WHAT YOU WILL DO: Only lines that contain the word "clear" are to be returned from the data below.
[[ DATA FOR ANALYSIS, beginning ]]
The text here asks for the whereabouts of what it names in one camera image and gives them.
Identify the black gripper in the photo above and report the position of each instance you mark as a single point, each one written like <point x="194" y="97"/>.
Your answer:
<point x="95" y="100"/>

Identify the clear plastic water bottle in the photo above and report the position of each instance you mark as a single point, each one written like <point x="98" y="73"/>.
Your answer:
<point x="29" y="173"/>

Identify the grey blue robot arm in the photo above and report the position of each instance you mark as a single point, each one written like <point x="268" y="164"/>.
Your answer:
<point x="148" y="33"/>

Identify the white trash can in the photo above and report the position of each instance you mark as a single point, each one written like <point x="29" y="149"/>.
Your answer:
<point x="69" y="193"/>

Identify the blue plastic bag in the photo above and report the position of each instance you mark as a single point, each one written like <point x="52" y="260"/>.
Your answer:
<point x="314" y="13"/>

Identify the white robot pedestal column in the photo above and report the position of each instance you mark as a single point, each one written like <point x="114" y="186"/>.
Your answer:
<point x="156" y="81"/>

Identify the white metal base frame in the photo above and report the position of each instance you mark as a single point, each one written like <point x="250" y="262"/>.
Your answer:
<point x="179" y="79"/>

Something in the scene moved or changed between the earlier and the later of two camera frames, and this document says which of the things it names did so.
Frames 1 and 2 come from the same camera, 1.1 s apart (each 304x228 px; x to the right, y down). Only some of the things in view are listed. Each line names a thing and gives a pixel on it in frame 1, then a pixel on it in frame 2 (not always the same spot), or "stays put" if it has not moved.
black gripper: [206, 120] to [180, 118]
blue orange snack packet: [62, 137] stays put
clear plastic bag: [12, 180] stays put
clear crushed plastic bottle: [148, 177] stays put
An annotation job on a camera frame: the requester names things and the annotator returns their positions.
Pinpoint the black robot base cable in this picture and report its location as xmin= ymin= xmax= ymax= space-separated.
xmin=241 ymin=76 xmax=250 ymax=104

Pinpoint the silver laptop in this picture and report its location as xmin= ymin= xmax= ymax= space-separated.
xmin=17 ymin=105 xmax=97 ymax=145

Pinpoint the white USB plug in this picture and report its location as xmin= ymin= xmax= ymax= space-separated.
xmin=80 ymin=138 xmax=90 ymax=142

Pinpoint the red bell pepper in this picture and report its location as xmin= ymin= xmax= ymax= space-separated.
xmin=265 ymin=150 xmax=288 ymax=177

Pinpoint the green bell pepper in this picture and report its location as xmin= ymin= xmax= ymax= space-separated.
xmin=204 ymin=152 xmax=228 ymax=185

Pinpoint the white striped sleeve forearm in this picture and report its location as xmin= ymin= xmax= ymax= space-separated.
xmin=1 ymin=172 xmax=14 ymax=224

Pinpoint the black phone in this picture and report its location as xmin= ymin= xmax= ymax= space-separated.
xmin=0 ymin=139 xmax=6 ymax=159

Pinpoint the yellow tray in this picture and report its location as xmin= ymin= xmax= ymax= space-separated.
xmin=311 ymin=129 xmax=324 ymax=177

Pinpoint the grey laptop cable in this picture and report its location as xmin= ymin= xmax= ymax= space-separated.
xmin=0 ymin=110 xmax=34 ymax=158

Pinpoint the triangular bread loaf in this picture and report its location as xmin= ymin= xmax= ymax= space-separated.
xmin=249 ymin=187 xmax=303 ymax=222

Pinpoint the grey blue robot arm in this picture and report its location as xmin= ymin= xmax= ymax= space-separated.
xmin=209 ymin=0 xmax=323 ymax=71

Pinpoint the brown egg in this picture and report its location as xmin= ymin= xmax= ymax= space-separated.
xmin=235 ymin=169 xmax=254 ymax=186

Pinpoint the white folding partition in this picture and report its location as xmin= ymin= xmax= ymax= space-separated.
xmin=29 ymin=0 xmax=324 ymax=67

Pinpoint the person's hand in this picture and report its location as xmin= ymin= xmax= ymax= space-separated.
[[ DATA FOR ANALYSIS, end ]]
RESULT FOR THIS TASK:
Identify the clear plastic water bottle in the photo above and report the position of each instance you mark as a single point, each one written like <point x="98" y="73"/>.
clear plastic bag: [12, 180] stays put
clear crushed plastic bottle: [148, 177] stays put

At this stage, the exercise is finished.